Thursday, July 2, 2020

Broken English : ESO

I knew if I made a list of things to do I'd end up doing at least some of them. Either that or I'd do some other equally "important" stuff instead, so I 'd at least feel I'd accomplished something.

That's the way my mind works. The very act of writing something down imbues it with an almost mystical significance. It's also why I try not to make "to do" lists unless it's lists of things I genuinely do have to do.

Fortunately, with my memory, if I don't literally have the list in front of me I forget what's on it in a matter of hours. Minutes, sometimes. Writing a list in a blog post that I won't look at again after the day it's published is pretty safe. Very different from a piece of paper that sits in front of my monitor and accuses me every time I glance down.

Even without the specifics, though, just knowing I wrote something tends to keep my mind focused. Since I made that list is that I've been extremely productive in several games. I've sorted out banks and upgraded gear and finished questlines. It's been fun and fulfilling and it's fired me up to get even more done.

As far as the projects and plans on the list itself, of course, I have made no progress whatsoever. Except for one tiny thing. I did manage to log into Elder Scrolls Online again.

It's an odd game, isn't it? What does it want to be? I can't tell. Maybe it becomes clearer when you get further in but I doubt it.

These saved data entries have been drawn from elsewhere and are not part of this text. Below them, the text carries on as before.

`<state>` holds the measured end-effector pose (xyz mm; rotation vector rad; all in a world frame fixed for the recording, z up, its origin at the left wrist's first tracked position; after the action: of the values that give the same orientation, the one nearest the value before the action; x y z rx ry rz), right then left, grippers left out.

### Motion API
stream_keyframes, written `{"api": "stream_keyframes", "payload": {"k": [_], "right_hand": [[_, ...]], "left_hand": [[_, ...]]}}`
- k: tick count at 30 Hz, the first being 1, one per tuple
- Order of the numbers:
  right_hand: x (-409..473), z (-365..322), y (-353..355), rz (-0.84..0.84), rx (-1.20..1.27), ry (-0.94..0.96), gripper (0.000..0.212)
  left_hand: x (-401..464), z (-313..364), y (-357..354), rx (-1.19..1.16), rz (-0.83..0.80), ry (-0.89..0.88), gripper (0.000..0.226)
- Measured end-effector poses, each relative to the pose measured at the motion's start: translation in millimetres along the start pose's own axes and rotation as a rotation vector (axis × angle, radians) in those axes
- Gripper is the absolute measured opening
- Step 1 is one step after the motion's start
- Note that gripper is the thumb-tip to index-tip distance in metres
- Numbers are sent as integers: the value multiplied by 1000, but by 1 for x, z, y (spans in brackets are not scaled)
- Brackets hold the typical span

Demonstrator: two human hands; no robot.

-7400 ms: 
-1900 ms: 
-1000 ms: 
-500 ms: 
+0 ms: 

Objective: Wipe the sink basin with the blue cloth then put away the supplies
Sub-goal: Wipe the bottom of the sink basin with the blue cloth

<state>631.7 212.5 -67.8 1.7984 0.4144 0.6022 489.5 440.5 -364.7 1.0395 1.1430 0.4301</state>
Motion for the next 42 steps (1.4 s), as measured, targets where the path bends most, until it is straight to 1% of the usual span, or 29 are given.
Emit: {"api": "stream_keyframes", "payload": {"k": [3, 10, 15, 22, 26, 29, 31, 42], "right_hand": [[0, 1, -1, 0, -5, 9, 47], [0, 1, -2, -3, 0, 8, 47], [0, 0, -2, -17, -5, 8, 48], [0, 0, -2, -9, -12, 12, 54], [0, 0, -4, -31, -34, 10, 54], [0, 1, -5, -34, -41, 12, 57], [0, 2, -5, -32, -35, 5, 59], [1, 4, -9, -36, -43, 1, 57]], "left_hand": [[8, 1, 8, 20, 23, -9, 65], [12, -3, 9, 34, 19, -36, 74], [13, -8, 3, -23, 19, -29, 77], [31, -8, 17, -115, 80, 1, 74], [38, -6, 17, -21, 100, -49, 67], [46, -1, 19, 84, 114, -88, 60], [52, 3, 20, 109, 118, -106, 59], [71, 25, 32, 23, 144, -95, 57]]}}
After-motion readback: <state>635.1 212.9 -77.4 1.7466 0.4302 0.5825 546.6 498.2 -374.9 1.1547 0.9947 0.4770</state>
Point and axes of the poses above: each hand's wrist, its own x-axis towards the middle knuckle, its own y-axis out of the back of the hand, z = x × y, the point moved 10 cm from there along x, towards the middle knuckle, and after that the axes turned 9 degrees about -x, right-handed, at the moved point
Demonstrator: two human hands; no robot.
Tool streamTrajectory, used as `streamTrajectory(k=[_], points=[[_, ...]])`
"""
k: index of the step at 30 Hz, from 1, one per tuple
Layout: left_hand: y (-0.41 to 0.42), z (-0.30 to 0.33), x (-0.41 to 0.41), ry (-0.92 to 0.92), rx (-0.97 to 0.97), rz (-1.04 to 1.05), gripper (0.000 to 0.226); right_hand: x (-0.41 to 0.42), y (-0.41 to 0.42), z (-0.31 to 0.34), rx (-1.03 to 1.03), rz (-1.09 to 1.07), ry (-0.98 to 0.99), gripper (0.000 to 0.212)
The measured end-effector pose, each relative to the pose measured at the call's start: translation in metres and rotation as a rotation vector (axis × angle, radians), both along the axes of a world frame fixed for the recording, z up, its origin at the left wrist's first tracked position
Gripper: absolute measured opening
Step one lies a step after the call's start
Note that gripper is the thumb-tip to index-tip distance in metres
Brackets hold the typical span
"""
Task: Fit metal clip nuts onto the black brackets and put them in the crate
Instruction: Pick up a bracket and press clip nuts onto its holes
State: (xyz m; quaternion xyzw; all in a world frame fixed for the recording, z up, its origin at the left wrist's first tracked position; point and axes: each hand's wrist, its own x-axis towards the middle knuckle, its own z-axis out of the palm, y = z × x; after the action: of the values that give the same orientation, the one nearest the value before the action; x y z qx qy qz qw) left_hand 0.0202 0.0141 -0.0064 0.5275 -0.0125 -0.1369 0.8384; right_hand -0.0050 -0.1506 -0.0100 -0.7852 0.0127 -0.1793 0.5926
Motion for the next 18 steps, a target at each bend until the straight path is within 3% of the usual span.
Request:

Pink moon gonna get you all
I had a little bit of a mini-rant in the comments over at Why I Game and while what I said has much more universal implications, it's no co-incidence I'd been playing ESO not long before. What I was complaining about was "the relentless growth of “story”" in games. Popping on my rose-tinted specs I said "Games didn’t used to need stories. They had situations and that was enough."

I'm not sure it was ever quite as simple as that but I do know that every game didn't used to feel like a classroom excercise, where a series of variously capable students take it in turns to read a story aloud. It's a serious problem for the form, which already has major disadvantages over most other narrative platforms in that it requires regular and frequent interruptions so the player can, well, play.

ESO is an extreme example but all video games do it to some degree. What I'm referring to, specifically, is the way the medium necessitates the portioning out of the narrative in discrete, disconnected chunks. It's particularly evident in games that use a lot of voice acting, which these days is nearly all of them.

What happens is that the player engages with an NPC, who then articulates a sentence or two, then stops. The narrative flow, such as it was, comes to an abrupt and immediate halt while the game waits for the player to reply, assuming a reply is permitted or required. Even if it's not, everything pauses until the player indicates with a mouse-click that they're ready to hear the next line.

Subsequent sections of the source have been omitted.